What the M&A Market Tells Us
Private markets provide a useful reality check. SaaS M&A activity reached a record high of 2,698 transactions in 2025, a 28% YoY increase. AI-referenced targets accounted for approximately 72% of all SaaS M&A transactions. Private equity buyers were involved in 58% of deals.
This tells us something important: strategic and financial buyers — people spending real money on real diligence — are not abandoning SaaS. They’re selectively buying at what they perceive to be attractive prices. Record M&A volume in a sector that public markets are treating as structurally impaired is a divergence worth paying attention to.
Private SaaS revenue multiples stabilized around 16.11x in Q1 2025, which actually aligns more closely with the top quartile of public SaaS companies (13.80x) than with the overall public median (~6x). This suggests private buyers are paying up for quality, while public markets are applying a blanket discount.
Median private M&A multiples over the 2015-2025 period ran at 4.5x EV/Revenue, with the top quartile above 8.1x. We’re now entering a period where some high-quality public SaaS names are trading at or below long-run private M&A medians. That’s unusual.
The Macro Overlay
And now let’s not ignore the macro. Gartner’s Q3 2025 forecast projects global software spending will hit $1.43 trillion in 2026, a 15.2% increase driven by AI-enabled applications. The cloud computing market is projected to reach $905 billion by year-end 2026. The SaaS market specifically is expected to reach $512 billion, with an 18.7% CAGR through 2030.

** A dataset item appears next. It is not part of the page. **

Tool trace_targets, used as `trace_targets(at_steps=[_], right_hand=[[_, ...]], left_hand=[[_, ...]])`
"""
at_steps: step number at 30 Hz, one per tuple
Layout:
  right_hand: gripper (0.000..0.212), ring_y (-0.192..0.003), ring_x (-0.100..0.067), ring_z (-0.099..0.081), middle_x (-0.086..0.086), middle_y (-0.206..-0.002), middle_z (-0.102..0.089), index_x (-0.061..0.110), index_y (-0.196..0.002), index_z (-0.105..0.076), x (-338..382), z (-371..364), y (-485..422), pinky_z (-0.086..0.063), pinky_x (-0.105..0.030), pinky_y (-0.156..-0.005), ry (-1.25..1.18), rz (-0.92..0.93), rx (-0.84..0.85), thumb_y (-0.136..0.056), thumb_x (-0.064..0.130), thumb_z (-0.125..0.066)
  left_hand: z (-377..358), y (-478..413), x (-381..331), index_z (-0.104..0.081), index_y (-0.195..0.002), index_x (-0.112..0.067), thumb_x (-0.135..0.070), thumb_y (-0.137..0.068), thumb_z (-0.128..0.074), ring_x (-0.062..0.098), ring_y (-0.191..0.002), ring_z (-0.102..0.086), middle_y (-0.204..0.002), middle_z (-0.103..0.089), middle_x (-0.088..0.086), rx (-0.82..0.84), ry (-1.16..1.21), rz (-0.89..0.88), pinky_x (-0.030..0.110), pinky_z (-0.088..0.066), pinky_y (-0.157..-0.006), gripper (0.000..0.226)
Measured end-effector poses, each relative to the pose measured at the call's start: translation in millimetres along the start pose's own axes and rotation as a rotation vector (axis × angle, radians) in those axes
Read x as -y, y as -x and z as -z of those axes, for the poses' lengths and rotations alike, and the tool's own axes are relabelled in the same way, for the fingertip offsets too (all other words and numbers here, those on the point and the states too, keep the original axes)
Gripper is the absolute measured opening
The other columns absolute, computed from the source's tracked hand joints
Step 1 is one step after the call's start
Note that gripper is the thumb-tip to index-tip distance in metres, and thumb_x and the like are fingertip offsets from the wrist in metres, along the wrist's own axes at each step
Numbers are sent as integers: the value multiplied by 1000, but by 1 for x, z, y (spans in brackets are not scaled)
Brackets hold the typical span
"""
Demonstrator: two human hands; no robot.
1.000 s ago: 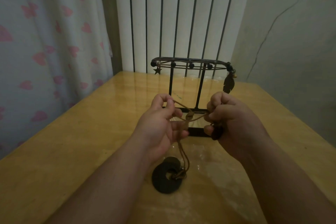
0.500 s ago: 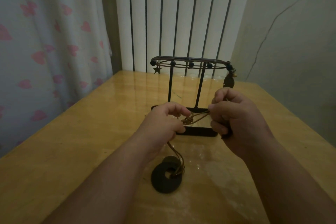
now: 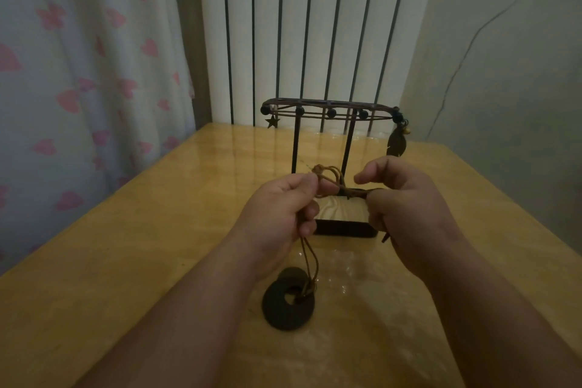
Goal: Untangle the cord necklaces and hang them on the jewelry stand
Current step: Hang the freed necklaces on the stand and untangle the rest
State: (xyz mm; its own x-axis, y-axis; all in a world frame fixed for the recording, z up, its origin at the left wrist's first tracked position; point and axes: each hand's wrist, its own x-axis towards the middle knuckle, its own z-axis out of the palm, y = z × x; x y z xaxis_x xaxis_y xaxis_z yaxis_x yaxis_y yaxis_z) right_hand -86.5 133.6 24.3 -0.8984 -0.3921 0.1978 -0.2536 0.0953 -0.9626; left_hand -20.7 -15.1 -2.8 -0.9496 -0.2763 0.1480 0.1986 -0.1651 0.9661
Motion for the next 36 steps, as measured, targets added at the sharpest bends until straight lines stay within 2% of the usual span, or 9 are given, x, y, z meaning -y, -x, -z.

These are big, growing numbers. The sector isn’t dying. It’s repricing. And the repricing reflects not demand destruction, but margin and pricing power compression — a shift from “growth at any cost” to “justify your existence per dollar of value delivered.”

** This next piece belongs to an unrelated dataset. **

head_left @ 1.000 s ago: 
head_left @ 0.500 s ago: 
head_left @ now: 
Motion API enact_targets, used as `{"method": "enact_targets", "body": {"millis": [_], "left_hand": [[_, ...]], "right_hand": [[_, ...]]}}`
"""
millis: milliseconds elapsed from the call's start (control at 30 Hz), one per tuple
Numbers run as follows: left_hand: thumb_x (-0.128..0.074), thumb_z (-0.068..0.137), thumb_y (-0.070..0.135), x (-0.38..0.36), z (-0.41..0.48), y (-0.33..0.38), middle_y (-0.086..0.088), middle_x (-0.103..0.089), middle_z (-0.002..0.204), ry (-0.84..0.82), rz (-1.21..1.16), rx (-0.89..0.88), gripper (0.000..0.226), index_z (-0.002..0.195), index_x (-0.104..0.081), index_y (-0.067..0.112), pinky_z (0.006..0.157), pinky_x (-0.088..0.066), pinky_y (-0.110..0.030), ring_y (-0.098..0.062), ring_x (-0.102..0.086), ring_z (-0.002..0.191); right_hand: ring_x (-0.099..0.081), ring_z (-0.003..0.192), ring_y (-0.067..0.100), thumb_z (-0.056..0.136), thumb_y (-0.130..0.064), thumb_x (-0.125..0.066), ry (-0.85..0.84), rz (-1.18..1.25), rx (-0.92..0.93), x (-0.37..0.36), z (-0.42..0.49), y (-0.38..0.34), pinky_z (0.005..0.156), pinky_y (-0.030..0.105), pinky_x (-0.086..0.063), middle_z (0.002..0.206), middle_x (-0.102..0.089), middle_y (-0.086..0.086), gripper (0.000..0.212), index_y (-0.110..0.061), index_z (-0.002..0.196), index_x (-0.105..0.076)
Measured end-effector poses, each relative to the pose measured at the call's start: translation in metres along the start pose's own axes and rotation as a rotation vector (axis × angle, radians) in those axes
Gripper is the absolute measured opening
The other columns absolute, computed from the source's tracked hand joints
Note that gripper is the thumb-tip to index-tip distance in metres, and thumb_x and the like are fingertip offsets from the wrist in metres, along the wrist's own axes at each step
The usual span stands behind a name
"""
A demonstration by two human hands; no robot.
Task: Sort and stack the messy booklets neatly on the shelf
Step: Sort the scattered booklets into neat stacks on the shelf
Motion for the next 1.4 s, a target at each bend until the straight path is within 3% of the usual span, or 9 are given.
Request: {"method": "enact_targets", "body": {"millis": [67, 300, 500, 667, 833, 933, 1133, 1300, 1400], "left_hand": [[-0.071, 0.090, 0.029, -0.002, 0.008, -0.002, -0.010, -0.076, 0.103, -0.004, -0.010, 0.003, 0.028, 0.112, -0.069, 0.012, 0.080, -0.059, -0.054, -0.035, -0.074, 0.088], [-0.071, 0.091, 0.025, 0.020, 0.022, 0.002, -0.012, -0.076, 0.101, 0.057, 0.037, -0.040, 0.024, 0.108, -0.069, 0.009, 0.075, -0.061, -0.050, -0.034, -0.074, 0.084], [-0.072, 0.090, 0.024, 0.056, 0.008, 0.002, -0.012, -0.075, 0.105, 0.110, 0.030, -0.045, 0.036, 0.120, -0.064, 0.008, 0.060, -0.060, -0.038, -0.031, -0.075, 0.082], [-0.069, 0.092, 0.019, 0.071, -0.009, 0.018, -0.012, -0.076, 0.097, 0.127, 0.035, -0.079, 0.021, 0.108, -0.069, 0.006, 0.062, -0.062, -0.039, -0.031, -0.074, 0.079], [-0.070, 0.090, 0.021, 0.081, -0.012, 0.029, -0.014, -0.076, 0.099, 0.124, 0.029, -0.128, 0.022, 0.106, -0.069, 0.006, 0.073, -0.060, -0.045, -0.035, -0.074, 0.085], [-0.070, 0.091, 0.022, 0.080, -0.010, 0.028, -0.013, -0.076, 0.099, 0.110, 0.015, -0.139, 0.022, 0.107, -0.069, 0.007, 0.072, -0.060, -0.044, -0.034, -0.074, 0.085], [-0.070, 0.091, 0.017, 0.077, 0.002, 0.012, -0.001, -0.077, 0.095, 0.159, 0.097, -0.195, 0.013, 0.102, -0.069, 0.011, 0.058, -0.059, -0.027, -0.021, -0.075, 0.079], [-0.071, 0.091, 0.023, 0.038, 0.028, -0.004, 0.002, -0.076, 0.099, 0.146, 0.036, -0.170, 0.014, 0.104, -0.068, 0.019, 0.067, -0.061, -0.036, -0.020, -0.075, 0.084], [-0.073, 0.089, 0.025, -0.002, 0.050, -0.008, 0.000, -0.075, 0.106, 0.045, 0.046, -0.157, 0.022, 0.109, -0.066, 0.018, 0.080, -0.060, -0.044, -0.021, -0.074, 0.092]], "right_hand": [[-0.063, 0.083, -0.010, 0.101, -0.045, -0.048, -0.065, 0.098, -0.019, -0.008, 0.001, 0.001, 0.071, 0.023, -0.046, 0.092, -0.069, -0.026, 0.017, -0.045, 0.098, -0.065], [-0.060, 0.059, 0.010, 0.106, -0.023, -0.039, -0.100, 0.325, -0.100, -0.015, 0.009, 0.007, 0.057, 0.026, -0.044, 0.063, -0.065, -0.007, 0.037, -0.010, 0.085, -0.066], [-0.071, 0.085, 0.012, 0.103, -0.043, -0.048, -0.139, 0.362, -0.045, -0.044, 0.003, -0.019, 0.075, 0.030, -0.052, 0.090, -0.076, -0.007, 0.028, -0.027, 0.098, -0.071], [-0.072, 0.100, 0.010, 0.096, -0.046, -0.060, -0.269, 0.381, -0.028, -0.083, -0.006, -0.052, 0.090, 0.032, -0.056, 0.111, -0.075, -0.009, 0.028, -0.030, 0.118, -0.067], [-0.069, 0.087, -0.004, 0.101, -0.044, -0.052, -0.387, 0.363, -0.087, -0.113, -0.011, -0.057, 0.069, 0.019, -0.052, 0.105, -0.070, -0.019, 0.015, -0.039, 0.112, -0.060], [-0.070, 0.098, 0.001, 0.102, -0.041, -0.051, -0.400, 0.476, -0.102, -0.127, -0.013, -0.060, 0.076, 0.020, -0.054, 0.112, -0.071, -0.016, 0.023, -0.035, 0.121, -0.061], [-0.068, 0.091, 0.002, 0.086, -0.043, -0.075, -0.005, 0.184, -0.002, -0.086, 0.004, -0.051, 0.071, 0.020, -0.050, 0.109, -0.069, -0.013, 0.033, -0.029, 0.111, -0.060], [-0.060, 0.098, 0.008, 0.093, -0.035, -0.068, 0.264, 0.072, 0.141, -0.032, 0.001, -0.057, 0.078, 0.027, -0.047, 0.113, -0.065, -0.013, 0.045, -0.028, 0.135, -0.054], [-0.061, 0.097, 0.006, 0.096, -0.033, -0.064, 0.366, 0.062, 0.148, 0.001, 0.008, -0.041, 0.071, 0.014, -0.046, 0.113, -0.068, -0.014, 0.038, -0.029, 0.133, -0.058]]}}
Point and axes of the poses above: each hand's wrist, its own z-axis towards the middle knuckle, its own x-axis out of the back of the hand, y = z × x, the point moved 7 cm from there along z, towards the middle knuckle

That shift is permanent. It’s also — for investors with the right framework — an opportunity.
What’s Next
In Part 2, I’ll build a quantitative framework for identifying value in SaaS using factor models adapted for the sector’s unique characteristics. The Fama-French five-factor model breaks down in interesting ways when applied to software: book value is largely meaningless, the profitability factor (RMW) becomes the dominant signal, and traditional value metrics need to be reconstructed around Rule of 40, NRR, and CAC payback.
In Part 3, I’ll propose three specific, testable value hypotheses for the current environment.

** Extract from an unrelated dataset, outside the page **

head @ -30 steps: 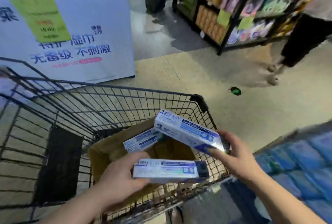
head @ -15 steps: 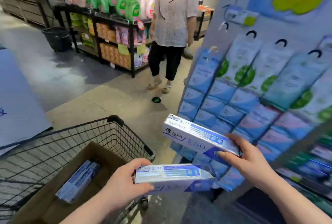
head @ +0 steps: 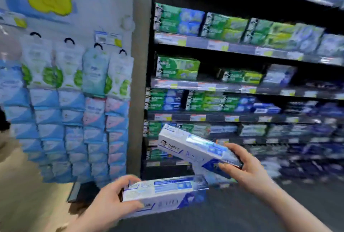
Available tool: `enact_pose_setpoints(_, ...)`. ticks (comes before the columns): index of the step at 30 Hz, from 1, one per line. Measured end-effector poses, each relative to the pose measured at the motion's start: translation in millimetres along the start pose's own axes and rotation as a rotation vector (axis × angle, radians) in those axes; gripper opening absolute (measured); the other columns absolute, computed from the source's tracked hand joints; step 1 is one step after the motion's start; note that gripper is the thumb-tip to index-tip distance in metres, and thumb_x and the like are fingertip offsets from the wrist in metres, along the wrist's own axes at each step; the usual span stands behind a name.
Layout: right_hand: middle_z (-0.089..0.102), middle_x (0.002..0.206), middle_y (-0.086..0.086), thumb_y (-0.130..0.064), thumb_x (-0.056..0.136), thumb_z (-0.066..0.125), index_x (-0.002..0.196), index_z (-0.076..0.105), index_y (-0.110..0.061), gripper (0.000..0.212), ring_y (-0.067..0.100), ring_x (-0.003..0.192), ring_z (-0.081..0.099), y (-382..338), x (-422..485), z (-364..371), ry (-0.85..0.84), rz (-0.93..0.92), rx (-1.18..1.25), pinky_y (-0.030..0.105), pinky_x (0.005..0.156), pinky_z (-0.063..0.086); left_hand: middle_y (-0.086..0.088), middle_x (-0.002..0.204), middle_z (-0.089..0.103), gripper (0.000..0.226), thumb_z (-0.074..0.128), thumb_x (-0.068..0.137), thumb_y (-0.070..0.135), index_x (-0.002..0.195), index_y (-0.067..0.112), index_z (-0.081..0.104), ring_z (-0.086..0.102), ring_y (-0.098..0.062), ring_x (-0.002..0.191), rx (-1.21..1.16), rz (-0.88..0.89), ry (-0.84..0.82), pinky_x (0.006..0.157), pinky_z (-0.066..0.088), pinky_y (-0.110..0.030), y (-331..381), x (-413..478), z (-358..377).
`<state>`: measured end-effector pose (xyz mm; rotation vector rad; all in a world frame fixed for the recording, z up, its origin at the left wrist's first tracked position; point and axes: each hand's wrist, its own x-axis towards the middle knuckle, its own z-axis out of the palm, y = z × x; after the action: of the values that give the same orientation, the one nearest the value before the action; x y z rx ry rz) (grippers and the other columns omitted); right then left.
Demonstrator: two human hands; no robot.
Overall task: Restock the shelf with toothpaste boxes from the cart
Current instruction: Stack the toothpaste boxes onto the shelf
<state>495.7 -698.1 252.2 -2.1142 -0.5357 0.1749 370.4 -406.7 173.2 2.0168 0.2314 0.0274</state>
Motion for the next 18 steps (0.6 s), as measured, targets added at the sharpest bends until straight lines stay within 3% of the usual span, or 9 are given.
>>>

In Part 4, I’ll structure a multi-decision trading strategy that accounts for regime uncertainty, the AI disruption distribution, and the behavioral dynamics of capitulation selling.
The material presented in Math & Markets is for informational purposes only. It does not constitute investment or financial advice.
I have no current positions in the names discussed. Do your own work.